Trotz der wirtschaftlichen Probleme investiert die iranische Regierung weiterhin massiv in die Rüstungsindustrie. Ende Mai stellte der Iran die neueste Version seiner mit Flüssiggas betriebenen ballistischen Rakete des Typs Chorramschahr vor. Verteidigungsminister Mohammad Resa Aschtiani erklärte, dass die Chorramschahr-4 innerhalb kurzer Zeit startbereit sein könne. Am 6. Juni präsentierte der Iran zudem die erste im Land entwickelte Hyperschallrakete. Präsident Raisi sagte im Staatsfernsehen, dass die Rakete namens "Fattah" die Stärke des Landes erhöhen, die Abschreckungsmacht des Iran vergrößern und den Ländern der Region Sicherheit und stabilen Frieden bringen werde.

Iran Hyperschallrakete Fattah
Präsident Raisi bei der Präsentation der Hyperschallrakete FattahBild: IRGC/WANA/REUTERS

Der Experte Abbas Abdi schreibt in der iranischen Zeitung "Hammihan", dass die Gesellschaft Hoffnung brauche, und erinnert daran, dass Präsident Raisi im Wahlkampf versprochen hatte, die Inflation unter zehn Prozent zu senken, neue Arbeitsplätze zu schaffen und das Wirtschaftswachstum zu fördern. Kaum jemand wagt es jedoch, die militärischen Aktivitäten des Landes offen zu kritisieren.

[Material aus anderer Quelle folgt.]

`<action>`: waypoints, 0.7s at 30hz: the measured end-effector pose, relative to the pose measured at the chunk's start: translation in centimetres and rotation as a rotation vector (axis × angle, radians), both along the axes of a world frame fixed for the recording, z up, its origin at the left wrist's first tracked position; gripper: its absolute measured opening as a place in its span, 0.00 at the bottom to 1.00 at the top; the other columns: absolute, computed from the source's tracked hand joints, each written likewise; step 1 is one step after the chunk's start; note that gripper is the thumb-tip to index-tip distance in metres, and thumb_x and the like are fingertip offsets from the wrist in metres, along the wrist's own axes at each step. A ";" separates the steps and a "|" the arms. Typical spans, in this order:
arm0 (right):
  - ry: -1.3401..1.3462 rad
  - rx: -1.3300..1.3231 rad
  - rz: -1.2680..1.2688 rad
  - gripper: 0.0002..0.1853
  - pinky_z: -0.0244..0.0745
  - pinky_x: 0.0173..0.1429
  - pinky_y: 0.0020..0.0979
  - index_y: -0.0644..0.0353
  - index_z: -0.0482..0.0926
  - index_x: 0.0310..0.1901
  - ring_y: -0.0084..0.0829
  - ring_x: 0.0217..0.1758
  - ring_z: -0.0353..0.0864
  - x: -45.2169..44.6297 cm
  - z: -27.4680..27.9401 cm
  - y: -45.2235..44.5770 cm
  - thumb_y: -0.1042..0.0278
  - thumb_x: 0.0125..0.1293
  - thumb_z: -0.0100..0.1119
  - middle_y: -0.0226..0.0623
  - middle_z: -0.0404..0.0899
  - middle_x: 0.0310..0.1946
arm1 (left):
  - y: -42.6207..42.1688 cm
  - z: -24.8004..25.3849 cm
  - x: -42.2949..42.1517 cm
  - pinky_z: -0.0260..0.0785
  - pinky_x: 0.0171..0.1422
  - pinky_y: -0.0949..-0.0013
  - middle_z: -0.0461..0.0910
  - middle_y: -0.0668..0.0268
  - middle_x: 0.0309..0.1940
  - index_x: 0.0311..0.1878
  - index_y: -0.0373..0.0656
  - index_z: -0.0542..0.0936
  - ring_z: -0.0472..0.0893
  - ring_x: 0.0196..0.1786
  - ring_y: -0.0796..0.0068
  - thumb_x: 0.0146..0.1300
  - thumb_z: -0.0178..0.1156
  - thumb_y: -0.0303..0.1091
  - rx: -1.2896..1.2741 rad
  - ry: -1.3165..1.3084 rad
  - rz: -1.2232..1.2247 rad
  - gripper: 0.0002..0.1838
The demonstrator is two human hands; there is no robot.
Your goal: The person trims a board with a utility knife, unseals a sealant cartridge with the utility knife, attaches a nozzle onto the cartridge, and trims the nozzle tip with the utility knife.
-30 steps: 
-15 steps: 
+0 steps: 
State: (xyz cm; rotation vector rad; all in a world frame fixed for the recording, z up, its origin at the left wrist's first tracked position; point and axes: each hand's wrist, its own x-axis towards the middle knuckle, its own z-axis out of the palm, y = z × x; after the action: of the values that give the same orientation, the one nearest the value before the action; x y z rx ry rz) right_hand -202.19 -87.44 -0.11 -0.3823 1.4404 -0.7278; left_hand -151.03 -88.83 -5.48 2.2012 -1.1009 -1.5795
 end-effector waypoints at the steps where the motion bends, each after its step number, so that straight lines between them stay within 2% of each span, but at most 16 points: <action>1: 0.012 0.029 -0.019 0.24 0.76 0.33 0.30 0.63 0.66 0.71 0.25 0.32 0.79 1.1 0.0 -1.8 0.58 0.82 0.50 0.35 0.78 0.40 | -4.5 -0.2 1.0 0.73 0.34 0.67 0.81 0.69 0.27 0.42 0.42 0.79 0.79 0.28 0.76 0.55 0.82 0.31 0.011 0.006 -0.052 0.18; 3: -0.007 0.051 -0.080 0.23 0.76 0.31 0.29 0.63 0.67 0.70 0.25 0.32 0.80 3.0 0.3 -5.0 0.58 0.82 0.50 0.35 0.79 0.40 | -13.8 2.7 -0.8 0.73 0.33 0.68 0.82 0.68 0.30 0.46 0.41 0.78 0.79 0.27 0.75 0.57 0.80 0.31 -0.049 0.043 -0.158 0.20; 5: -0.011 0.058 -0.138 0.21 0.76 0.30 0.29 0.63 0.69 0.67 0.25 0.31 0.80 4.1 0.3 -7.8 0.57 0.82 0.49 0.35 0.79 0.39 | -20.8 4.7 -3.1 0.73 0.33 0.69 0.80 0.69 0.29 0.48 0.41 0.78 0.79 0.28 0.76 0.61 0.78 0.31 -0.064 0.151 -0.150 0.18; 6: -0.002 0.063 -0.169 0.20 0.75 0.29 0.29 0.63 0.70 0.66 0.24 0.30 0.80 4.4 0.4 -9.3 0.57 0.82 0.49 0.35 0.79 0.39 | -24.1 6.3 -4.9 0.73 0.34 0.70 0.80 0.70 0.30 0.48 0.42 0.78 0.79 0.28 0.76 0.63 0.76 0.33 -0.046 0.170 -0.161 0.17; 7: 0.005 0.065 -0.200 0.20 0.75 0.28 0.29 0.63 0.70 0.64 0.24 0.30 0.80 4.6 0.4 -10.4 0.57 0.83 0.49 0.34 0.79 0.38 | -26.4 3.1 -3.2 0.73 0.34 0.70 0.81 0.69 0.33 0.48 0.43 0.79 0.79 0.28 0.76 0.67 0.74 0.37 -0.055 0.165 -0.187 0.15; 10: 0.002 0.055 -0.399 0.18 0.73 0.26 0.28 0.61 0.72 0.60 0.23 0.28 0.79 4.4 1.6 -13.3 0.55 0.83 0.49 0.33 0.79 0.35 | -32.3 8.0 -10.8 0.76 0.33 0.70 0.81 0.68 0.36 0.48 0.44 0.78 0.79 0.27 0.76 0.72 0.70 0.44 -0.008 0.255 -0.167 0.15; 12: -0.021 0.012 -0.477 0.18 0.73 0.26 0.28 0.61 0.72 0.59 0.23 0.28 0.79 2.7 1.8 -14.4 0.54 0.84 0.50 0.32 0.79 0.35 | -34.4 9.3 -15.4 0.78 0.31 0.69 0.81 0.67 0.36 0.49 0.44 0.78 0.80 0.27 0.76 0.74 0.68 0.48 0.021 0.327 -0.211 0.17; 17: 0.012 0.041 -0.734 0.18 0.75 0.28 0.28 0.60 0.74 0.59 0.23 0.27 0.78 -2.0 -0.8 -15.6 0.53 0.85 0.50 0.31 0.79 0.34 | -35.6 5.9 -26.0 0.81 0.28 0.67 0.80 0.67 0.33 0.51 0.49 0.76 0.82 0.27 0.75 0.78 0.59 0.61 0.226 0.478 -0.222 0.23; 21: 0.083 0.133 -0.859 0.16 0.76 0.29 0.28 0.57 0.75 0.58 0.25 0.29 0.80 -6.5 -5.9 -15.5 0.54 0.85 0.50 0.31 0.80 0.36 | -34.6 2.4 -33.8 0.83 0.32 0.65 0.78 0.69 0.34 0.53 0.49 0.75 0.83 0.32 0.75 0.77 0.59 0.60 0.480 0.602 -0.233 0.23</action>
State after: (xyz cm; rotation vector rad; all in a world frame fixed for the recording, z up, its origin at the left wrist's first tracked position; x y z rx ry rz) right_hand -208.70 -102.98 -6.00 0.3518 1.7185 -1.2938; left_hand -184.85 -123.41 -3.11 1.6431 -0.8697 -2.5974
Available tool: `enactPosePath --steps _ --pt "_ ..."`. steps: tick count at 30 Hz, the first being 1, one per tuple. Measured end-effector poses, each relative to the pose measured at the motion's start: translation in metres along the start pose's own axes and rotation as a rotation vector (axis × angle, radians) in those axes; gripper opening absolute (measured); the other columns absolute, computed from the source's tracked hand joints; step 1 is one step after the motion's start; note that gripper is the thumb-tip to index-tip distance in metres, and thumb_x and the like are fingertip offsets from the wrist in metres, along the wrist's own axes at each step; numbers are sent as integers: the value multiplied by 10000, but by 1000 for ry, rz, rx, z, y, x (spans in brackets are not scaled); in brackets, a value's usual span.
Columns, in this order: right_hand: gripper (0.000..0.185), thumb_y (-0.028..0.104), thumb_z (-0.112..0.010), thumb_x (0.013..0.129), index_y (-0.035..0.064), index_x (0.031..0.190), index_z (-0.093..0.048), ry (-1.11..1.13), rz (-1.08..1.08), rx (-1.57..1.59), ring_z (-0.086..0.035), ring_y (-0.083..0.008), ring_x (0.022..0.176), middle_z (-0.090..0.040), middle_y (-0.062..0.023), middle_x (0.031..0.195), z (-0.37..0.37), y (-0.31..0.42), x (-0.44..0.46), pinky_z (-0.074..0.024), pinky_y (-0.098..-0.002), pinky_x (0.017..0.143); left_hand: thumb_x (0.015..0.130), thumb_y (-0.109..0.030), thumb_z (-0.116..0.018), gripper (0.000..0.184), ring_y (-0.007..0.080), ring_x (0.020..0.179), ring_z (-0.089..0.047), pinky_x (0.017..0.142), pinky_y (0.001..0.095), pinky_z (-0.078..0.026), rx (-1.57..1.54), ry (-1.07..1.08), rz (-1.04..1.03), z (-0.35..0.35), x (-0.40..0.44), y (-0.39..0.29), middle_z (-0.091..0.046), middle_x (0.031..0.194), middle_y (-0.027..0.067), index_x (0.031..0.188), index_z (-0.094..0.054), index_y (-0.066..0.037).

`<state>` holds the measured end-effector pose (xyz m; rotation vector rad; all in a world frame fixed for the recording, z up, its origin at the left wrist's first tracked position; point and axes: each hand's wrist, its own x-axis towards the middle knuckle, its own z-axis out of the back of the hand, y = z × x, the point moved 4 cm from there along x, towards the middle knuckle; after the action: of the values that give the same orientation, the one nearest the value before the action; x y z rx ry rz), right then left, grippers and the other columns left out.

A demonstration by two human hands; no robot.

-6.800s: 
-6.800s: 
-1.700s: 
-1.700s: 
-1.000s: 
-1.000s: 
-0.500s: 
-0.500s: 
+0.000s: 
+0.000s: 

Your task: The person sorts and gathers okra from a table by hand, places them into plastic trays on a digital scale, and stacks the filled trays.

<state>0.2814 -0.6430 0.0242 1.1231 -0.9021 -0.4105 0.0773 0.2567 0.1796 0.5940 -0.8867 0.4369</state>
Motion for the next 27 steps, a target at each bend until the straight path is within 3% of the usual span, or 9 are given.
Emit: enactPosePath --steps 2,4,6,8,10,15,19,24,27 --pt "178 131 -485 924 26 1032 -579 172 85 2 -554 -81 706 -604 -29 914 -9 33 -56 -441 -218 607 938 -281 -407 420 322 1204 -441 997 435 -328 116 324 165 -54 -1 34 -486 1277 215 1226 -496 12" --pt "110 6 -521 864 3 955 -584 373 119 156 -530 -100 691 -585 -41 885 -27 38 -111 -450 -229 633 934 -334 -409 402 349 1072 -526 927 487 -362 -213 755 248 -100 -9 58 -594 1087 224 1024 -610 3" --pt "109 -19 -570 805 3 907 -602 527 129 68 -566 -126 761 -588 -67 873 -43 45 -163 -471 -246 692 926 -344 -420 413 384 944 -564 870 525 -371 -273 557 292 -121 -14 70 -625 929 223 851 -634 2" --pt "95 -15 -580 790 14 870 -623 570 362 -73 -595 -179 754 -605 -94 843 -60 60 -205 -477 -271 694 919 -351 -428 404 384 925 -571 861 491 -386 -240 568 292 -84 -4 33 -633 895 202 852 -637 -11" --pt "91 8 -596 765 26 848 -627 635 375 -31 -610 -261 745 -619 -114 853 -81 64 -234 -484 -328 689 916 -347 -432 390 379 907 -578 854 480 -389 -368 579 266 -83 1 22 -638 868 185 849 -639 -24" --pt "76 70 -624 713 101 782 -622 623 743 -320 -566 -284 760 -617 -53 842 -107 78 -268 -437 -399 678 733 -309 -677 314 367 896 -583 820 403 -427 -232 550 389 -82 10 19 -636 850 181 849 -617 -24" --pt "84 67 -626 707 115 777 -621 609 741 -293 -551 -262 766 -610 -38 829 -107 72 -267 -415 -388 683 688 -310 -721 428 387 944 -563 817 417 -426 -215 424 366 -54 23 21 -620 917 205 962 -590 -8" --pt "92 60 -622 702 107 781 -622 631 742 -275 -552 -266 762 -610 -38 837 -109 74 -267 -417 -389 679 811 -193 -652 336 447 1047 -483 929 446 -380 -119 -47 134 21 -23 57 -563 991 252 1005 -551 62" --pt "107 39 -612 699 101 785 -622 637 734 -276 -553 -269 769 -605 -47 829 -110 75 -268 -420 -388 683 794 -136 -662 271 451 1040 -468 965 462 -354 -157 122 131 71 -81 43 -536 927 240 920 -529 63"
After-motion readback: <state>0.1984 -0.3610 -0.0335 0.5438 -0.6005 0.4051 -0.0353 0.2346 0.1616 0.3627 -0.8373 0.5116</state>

Die jetzt vorgestellte Hyperschallrakete Fattah soll nach Agenturangaben auch Atomsprengköpfe tragen können. Als Reaktion verhängten die USA Sanktionen gegen mehr als ein Dutzend Personen und Organisationen in China, Hongkong und dem Iran, darunter gegen den iranischen Verteidigungsattaché in Peking. Sie werfen ihnen vor, bei der Beschaffung von Teilen und Technologien für die Entwicklung ballistischer Raketen im Iran geholfen zu haben.